News24.com | JUST IN | High Court dismisses Public Protector’s bid to halt parliamentary removal proceedings
Public Protector Busisiwe Mkhwebane.
Jan Gerber, News24
- The Western Cape High Court dismissed Public Protector Busisiwe Mkhwebane’s application to halt Parliament’s removal process.
- Mkhwebane did not meet the requirements for such an order, the court ruled.
- The Public Protector must pay the legal costs of the speaker and the DA, but no punitive costs order was granted against Mkhwebane.
Public Protector Busisiwe Mkhwebane’s application to halt Parliament’s removal proceedings against her was dismissed with costs in the Western Cape High Court on Friday.
The court battle began in February, after Mkhwebane filed an urgent application for an interdict to halt the process to remove her from office.
The process was initially set in motion by the National Assembly Speaker Thandi Modise’s approval of a DA motion. This, after the National Assembly approved rules for such a process, also called impeachment, in December.
Judge Vincent Saldanha ruled that there would be “serious prejudice to the public interest, coupled with the separation of powers harm to the National Assembly if the process does not ensue”.
Saldanha said the relief Mkhwebane sought would not only impact her position, but prevent the National Assembly from holding other Chapter 9 institution heads accountable.
“The applicant (Mkhwebane) has, in my view, failed to meet any of the requirements for interim relief,” read Saldanha’s judgment.
“Even if she had done so, I would have exercised my discretion in refusing such relief, given the severity of the charges that had been preferred against her and which have been based on trenchant findings by none higher than the Constitutional Court with regard to her conduct, her honesty and her methodology of investigation.”
Furthermore, Saldanha said the decision to start a process to impeach the head of a Chapter 9 institution was not taken lightly and was a “serious mechanism of accountability”.
“A court should not lightly interfere with such processes unless an applicant has demonstrated exceptional circumstances which, in my view, the applicant has failed to do.”
Judges Monde Samela and Elize Meyer concurred.
Saldanha ordered that the Public Protector foot the legal bill for Modise and the DA. He did not grant the DA’s request for a punitive costs order against Mkhwebane.
This judgment is only Part A of Mkhwebane’s application.

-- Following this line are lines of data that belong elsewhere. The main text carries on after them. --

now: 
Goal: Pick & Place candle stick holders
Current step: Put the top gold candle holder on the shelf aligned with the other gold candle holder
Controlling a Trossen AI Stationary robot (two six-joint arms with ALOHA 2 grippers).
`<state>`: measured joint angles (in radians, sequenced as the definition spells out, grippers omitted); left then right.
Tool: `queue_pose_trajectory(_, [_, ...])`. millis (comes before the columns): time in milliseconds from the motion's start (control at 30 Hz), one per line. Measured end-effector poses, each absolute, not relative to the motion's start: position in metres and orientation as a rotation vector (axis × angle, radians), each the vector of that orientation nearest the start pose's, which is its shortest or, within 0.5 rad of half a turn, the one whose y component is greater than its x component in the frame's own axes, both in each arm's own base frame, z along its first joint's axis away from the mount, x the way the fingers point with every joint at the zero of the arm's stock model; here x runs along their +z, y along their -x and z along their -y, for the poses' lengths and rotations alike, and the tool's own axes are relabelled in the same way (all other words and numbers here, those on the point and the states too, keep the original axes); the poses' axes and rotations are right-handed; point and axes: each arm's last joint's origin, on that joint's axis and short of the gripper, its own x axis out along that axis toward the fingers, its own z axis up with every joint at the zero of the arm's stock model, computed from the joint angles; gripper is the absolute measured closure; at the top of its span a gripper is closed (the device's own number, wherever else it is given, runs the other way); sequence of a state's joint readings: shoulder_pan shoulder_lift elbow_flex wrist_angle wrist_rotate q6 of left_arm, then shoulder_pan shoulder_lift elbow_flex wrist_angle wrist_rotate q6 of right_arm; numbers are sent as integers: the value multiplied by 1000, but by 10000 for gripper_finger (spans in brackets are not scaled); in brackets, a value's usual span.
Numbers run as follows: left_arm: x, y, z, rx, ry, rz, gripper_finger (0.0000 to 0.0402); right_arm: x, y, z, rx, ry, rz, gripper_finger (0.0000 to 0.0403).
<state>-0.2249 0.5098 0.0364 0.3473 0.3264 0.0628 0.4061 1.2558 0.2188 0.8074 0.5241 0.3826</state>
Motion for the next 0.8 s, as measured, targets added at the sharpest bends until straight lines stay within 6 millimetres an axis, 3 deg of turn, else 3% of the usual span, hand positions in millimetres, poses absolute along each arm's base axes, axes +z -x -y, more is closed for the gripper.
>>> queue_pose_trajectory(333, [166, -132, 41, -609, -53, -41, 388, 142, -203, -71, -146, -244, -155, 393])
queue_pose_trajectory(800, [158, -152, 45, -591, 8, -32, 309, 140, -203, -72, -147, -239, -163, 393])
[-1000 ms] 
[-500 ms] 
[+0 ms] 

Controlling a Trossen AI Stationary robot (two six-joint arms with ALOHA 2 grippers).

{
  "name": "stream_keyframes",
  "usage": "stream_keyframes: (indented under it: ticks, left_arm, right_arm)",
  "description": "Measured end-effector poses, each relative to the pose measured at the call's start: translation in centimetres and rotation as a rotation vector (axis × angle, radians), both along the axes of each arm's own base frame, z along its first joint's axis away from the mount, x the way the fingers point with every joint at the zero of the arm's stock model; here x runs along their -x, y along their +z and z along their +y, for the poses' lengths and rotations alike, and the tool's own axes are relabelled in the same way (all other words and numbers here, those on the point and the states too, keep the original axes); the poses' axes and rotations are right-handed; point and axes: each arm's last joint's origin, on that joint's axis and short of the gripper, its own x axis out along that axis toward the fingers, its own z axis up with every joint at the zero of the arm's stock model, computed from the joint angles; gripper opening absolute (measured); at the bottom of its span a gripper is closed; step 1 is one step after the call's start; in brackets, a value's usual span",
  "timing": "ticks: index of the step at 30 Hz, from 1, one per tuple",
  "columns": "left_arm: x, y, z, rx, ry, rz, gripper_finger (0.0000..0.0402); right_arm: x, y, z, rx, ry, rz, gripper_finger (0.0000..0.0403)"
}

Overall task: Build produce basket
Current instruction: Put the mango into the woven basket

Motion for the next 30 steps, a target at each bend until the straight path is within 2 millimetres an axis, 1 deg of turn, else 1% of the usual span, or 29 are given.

In Part B, she is asking the court to declare the National Assembly’s rules for the removal of a Chapter 9 head unconstitutional and invalid.
Saldanha said that in the papers before the court, Mkhwebane made “neither a clear nor a strong case” for the relief sought in Part B. He said he was therefore satisfied that it was “just and equitable” not to halt Parliament’s process.
Part B will be heard in November.
On Thursday, the National Assembly Programming Committee heard that it could proceed with the removal process, pending the ruling, unless the court orders it not to.
Modise is in the process of appointing an independent three-person panel to determine whether there is a prima facie case for Mkhwebane’s removal.